Exercise prompt: In the material below, transcribe every line from the first through the line holding "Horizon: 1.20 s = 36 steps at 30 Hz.", exactly, and stop after that line.

Data below:
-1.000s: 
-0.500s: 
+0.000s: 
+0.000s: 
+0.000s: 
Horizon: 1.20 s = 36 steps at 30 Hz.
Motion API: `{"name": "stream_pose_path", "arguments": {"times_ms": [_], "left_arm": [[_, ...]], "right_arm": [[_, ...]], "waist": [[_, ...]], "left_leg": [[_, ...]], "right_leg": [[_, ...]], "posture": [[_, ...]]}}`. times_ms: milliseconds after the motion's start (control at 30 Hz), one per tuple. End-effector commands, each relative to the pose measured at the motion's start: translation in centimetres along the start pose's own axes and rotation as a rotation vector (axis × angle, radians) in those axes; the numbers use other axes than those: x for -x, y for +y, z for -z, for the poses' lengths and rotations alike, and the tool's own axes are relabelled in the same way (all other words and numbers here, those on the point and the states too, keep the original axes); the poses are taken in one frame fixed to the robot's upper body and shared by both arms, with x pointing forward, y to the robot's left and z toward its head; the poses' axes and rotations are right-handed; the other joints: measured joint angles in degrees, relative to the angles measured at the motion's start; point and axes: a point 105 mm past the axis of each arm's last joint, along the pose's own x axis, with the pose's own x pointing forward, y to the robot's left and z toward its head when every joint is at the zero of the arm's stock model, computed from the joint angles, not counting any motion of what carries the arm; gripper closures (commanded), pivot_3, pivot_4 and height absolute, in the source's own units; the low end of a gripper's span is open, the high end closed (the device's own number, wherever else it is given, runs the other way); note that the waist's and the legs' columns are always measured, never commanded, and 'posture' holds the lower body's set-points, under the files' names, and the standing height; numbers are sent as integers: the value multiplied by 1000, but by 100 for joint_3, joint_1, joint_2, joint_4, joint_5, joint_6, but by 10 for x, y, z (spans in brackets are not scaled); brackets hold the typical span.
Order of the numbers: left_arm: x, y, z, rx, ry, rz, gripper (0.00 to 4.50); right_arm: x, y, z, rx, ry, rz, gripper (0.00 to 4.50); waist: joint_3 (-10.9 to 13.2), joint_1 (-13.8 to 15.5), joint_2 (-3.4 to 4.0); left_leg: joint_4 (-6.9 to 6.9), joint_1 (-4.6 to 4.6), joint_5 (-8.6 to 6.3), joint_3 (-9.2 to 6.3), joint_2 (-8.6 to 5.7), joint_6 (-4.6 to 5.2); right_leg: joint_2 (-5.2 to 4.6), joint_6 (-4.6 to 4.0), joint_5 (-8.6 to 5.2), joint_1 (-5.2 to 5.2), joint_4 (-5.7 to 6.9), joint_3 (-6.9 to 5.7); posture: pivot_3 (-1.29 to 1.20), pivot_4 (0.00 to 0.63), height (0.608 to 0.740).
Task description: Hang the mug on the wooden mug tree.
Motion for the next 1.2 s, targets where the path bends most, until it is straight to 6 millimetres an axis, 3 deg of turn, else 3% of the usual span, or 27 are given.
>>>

Solution to this task:
-1.000s: 
-0.500s: 
+0.000s: 
+0.000s: 
+0.000s: 
Horizon: 1.20 s = 36 steps at 30 Hz.

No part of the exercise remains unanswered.